The draft legislation also seeks to forestall another anticipated consequence of the Hamdan decision: that US officials could face legal liability for war crimes charges because they authorized the violation of the Geneva Accords. Under the 1996 War Crimes Act, violations of the Geneva Conventions are crimes against the United States and the perpetrators can be subject to the death penalty if prisoners die as a result of their actions.
The 1996 law was drafted by a right-wing Republican and passed by the Republican-controlled Congress to pander to the POW-MIA (prisoner of war-missing in action) lobby in the US. It initially targeted Vietnamese government officials deemed responsible for the torture and death of American prisoners during the Vietnam War. By an irony of history, this law could now subject high Bush administration officials—Bush himself, Cheney, Rumsfeld, Rice and others—to criminal sanctions for the deaths of prisoners held by the US government in Iraq, Afghanistan and elsewhere.
As the Washington Post summed up the matter in a front-page analysis published July 28, “An obscure law approved by a Republican-controlled Congress a decade ago has made the Bush administration nervous that officials and troops involved in handling detainee matters might be accused of committing war crimes, and prosecuted at some point in US courts.” The newspaper reported that Attorney General Alberto Gonzales has spoken privately to congressional leaders about the need for “protections” against such an eventuality.

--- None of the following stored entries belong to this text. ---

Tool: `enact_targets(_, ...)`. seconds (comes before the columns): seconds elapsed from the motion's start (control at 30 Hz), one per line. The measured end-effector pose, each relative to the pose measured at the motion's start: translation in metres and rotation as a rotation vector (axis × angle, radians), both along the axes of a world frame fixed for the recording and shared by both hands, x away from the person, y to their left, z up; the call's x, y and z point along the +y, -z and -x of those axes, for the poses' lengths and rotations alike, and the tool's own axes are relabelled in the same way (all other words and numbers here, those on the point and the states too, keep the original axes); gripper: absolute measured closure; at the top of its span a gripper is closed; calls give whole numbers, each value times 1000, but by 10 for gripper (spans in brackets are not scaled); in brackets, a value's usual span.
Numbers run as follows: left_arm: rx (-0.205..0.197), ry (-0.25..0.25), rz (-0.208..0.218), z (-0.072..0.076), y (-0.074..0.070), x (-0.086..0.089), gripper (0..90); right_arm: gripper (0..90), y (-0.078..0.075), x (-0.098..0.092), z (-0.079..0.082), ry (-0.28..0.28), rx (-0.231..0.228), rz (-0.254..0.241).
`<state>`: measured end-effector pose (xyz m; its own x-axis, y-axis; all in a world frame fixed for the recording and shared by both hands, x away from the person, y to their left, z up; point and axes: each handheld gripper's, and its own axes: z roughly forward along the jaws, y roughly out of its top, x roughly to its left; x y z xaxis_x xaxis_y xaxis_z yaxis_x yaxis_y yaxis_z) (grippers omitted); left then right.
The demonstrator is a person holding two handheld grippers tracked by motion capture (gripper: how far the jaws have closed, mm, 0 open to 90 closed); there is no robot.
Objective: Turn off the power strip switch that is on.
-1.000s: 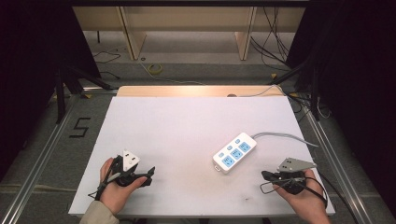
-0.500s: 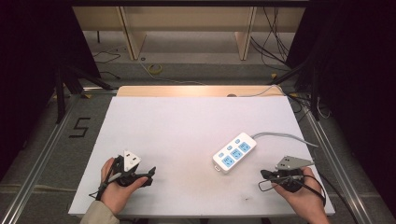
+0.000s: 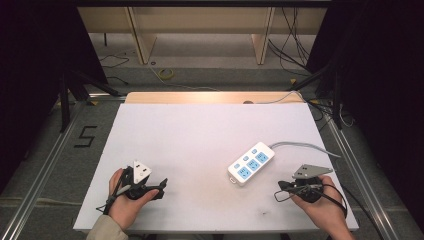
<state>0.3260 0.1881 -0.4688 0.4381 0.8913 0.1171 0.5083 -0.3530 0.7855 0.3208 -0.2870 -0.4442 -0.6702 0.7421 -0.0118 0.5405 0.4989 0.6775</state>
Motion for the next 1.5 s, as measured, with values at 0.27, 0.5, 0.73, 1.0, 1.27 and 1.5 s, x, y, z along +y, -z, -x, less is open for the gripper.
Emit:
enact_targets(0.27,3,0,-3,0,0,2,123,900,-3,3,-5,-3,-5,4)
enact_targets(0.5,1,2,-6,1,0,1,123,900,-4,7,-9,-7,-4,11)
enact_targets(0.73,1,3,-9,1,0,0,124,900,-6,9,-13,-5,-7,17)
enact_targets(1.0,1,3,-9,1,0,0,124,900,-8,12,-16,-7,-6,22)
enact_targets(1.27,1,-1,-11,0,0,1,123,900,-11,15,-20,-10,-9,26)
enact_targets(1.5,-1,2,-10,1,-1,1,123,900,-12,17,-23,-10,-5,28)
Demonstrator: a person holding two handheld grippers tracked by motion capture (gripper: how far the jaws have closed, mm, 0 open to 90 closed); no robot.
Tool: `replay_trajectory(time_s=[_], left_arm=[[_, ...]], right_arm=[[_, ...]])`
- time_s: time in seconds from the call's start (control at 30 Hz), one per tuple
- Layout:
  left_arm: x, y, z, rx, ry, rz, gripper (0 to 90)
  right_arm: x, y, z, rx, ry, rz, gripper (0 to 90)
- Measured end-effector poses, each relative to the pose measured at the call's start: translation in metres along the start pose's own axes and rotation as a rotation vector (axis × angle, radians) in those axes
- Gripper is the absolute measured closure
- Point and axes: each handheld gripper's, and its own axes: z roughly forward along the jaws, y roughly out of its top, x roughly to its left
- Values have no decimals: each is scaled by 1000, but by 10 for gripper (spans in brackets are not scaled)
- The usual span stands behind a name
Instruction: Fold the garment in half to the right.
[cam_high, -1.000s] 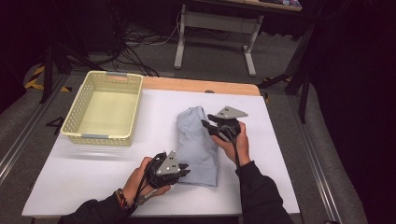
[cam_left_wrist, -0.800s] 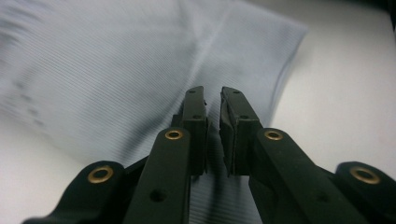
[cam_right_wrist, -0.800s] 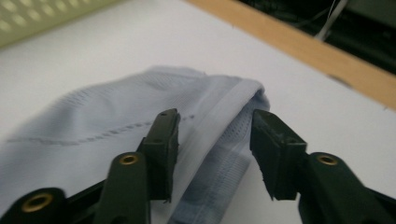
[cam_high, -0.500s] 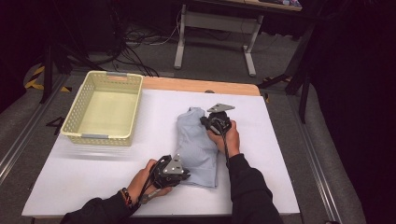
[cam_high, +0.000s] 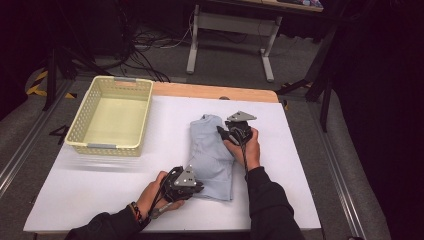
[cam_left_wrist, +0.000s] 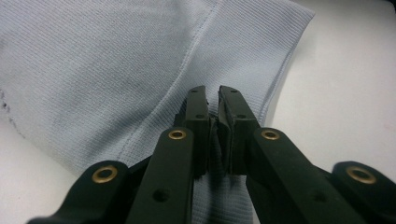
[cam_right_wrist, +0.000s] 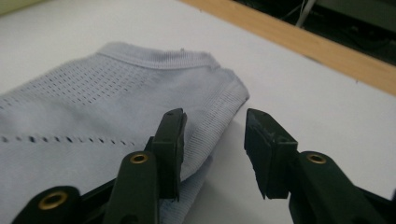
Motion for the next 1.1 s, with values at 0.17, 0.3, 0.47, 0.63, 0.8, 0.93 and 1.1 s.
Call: replay_trajectory(time_s=[0.17,0.3,0.47,0.63,0.8,0.93,1.1], left_arm=[[0,0,0,2,-4,-6,843],[0,0,0,3,-7,-14,844],[0,0,1,-3,-7,-9,847],[0,-1,1,-2,-4,-13,848],[0,-1,0,-1,-6,-17,849],[0,-1,1,-3,-4,-9,849],[-1,-1,1,-5,3,0,854]], right_arm=[[5,20,-10,-57,85,-82,897],[10,21,16,52,170,-146,899],[0,10,51,182,115,-152,899],[-7,10,59,149,58,-101,899],[-4,13,64,143,-20,-111,899],[-1,16,52,100,-22,-98,900],[2,16,23,42,-7,-114,900]])
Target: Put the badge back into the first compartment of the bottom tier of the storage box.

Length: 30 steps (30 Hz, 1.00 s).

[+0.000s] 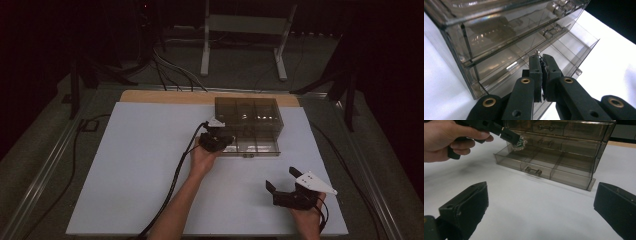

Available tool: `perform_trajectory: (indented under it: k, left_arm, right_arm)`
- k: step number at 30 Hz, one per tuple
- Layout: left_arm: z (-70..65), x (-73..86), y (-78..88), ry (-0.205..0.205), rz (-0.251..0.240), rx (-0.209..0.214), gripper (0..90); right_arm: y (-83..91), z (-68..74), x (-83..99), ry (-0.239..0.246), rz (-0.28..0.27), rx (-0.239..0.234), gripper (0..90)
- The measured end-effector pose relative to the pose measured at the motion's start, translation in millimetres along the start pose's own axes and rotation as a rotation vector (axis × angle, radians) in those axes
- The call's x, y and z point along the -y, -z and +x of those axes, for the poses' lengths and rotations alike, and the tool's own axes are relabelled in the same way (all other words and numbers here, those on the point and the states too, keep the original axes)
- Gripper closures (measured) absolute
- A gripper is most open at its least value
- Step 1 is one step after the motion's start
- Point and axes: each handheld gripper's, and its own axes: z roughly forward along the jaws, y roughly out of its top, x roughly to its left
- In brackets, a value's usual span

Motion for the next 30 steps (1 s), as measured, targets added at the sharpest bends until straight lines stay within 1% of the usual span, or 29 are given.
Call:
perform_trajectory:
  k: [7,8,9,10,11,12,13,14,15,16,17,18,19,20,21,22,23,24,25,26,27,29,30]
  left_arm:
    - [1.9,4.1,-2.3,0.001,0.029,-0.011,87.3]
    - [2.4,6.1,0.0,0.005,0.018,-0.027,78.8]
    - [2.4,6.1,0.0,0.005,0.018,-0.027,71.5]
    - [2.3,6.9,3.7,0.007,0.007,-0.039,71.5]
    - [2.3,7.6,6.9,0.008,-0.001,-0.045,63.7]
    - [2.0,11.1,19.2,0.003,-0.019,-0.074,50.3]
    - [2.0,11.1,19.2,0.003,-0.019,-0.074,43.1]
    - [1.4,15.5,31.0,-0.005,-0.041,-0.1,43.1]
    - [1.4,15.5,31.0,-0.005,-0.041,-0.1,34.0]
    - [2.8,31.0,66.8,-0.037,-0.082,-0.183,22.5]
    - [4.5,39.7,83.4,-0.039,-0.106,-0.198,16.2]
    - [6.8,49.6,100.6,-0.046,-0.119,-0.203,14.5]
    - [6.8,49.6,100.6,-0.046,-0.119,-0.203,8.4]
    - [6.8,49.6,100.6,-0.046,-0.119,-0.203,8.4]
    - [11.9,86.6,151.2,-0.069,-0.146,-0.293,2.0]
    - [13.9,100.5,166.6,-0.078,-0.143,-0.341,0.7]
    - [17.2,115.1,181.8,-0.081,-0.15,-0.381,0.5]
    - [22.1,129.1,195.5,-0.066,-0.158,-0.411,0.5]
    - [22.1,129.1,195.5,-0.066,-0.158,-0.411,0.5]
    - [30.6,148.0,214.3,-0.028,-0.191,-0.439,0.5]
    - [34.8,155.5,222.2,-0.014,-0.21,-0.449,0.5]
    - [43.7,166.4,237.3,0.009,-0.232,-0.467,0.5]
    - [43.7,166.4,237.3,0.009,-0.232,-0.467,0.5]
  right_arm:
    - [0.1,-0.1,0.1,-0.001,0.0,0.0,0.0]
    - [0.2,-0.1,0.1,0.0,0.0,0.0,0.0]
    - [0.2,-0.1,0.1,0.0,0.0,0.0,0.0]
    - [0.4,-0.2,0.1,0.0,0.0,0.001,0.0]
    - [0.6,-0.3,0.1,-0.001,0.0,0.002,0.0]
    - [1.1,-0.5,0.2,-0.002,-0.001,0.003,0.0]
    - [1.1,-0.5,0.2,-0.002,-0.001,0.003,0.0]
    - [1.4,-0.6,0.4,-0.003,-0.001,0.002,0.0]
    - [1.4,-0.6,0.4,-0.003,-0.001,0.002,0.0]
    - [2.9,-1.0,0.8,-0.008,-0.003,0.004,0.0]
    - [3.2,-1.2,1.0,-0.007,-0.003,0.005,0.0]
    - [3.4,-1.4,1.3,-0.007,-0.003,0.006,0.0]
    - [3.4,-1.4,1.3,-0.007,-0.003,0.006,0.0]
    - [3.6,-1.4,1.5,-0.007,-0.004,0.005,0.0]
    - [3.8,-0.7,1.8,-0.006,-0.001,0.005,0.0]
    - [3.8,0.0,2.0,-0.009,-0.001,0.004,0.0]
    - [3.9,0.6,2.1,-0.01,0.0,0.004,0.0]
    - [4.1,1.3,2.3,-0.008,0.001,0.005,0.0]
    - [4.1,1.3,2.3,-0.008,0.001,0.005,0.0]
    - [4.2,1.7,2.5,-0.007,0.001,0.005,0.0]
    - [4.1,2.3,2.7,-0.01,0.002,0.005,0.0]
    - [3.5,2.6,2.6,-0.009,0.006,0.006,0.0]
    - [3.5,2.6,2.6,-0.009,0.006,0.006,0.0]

The bill seeks to solve the problem by declaring that a law passed last year on humane treatment of US detainees—drafted by Senator John McCain and added to a military appropriations bill over White House opposition—would “fully satisfy” the requirements of Common Article Three.
The bill would also provide that the 1996 War Crimes Act applies only to violations of the Geneva Conventions as interpreted by the US government, not the international community, effectively gutting the conventions as an instrument of international law.
Given that the decision to prosecute rests with the US Department of Justice, headed by Bush crony Gonzales, there is no possibility that any Bush administration official will soon face charges for violation of the War Crimes Act. But the concern over their legal vulnerability is nonetheless real. The war criminals in the White House and Pentagon are well aware of the mass opposition to the war in Iraq, both internationally and increasingly in the United States, and they are looking nervously over their shoulders.